# Rank Estimation

An experiment of rank estimation on a toy dataset and the raw UV-Vis dataset. It will follow the method described in @zhang_flexibleimplementationtrilinearity_2022. First we will recreate the GC-MS dataset as described and build an implementation to preprocess, unfold, decompose and display the estimated singular values.

## Toy Dataset

The GC-MS data was downloaded from [here](https://ucphchemometrics.com/2023/06/01/wine-samples-analyzed-by-gc-ms-and-ft-ir-instruments/) and originally prepared by @skov_multiblockvariancepartitioning_2008. It is stored in MATLAB 7.3 format and required the use of [mat73](https://gitlab.com/obob/pymatreader/) library. Within the library is GC-MS, FT-I and physicochemical univariate measurements. The GC-MS data consists of 44 samples x 2700 elution time-points and 200 mass channels.

The authors narrowed the scope to range from 16.52 to 16.76 mins (corresponding to a range of 25 units) containing two compounds (peaks). They identified three significant components (chemical rank) attributing two to the compounds stated and one to the background. We expect to find the same.

In [10]:
%reload_ext autoreload
%autoreload 3

import numpy as np
from pymatreader import read_mat
import xarray as xr
from tensorly import unfold
from sklearn.decomposition import PCA
from sklearn.preprocessing import MinMaxScaler
from scipy import signal
from copy import deepcopy

from pca_analysis.definitions import DATA_DIR, ROOT

xr.set_options(display_expand_data=False)

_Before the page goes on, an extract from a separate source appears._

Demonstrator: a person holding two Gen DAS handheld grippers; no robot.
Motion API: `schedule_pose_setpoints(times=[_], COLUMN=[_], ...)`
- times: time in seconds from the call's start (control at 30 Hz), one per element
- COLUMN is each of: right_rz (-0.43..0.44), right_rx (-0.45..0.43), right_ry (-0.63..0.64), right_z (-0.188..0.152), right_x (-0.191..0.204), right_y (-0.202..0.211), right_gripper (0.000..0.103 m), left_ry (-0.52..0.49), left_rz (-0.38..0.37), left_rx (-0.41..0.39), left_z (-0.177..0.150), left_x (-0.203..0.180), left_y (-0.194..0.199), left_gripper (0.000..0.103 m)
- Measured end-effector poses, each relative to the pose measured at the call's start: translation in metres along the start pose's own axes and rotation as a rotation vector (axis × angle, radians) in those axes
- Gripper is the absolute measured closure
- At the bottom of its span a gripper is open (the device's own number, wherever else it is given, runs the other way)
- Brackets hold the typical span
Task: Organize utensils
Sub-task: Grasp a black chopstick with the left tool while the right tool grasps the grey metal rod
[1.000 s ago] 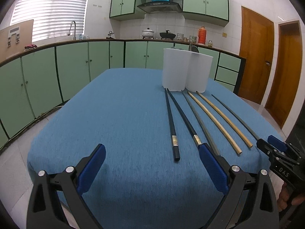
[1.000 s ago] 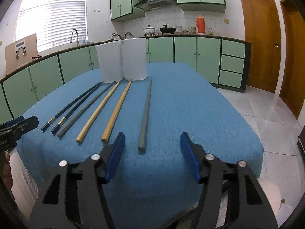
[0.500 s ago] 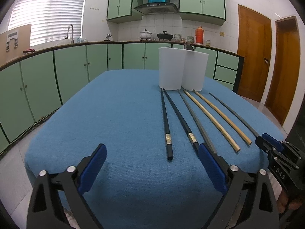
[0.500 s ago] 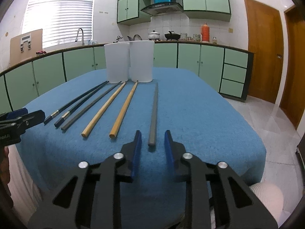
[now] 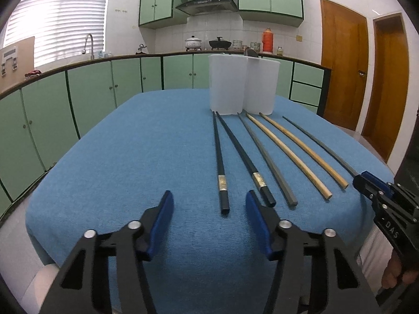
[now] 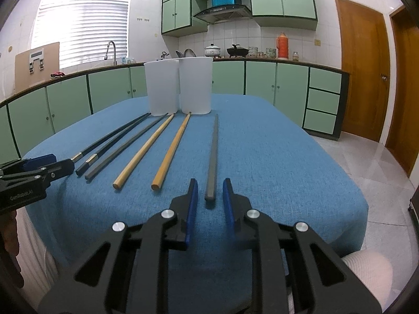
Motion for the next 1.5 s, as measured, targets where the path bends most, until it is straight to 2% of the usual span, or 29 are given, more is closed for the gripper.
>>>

mat_path = DATA_DIR / "Wine_v7.mat"
nc_path = DATA_DIR / "Wine_v7.nc"

if nc_path.exists():
    full_data = xr.open_dataarray(nc_path)

else:
    mat_data = read_mat(mat_path)

    key_it = [
        "Label_Wine_samples",
        "Label_Elution_time",
        "Label_Mass_channels",
    ]

    raw_data = xr.DataArray(
        mat_data["Data_GC"],
        dims=["sample", "time", "mz"],
        coords=[mat_data[k] for k in key_it],
    )

    raw_data.to_netcdf(nc_path)


We will organise the data in a labelled xarray for ease of handling

## Preprocessing

To perform the SVD the data needs to be scaled and centered. It doesn't appear as though @zhang_flexibleimplementationtrilinearity_2022 did this, at least they didnt report it. So I will begin PCA without. If the results are poor, I will integrate this preprocessing stage. I think I would mean center columns (observations) and scale rows (samples). TODO: find resources for this.

### Slicing

I will use [tensorly](https://tensorly.org/stable/user_guide/tensor_basics.html#unfolding) to unfold the numpy array. Leaving the xarray for now as it has a potentially different API. Which is fine, but now the modes are unlabelled. Which is still fine, just need to reapply them. Easiest to extract then implement manually. Its probably easist just to find the indexes manually.

In [None]:
full_data


In [None]:
import matplotlib.pyplot as plt

sliced_data = full_data.sel(time=slice(16.52, 16.76))  # interval taken from article
display(sliced_data)
sliced_data[0].plot.line(x="time", add_legend=False);


Which looks correct.

### Unfolding

Unfolding along sample mode such that the matrix is stacked sample-wise with rows as sample, time and columns as wavelengths.

In [None]:
sample_aug = sliced_data.stack(sample_aug=("sample", "time")).transpose(..., "mz")
sample_aug


As we are skipping scaling and centering for now, we will proceed with PCA.

## PCA 

In [67]:
pca = PCA()
sample_aug.pipe(pca.fit_transform);


In [68]:
explained_variance = pca.explained_variance_


We will crudely define the inflection point as being the location where the finite difference becomes less than 2% of the maximum.

In [None]:
from pca_analysis.notebooks.experiments.zhang_pca_scree_plot import pca_scree_plot

pca_scree_plot(explained_variance)


According to the rule of <2% change, the number of significant components is deemed to be {eval}`sig_component_idxs[0][-1]+1`, which is in agreement with the authors, and no preprocessing was necessary.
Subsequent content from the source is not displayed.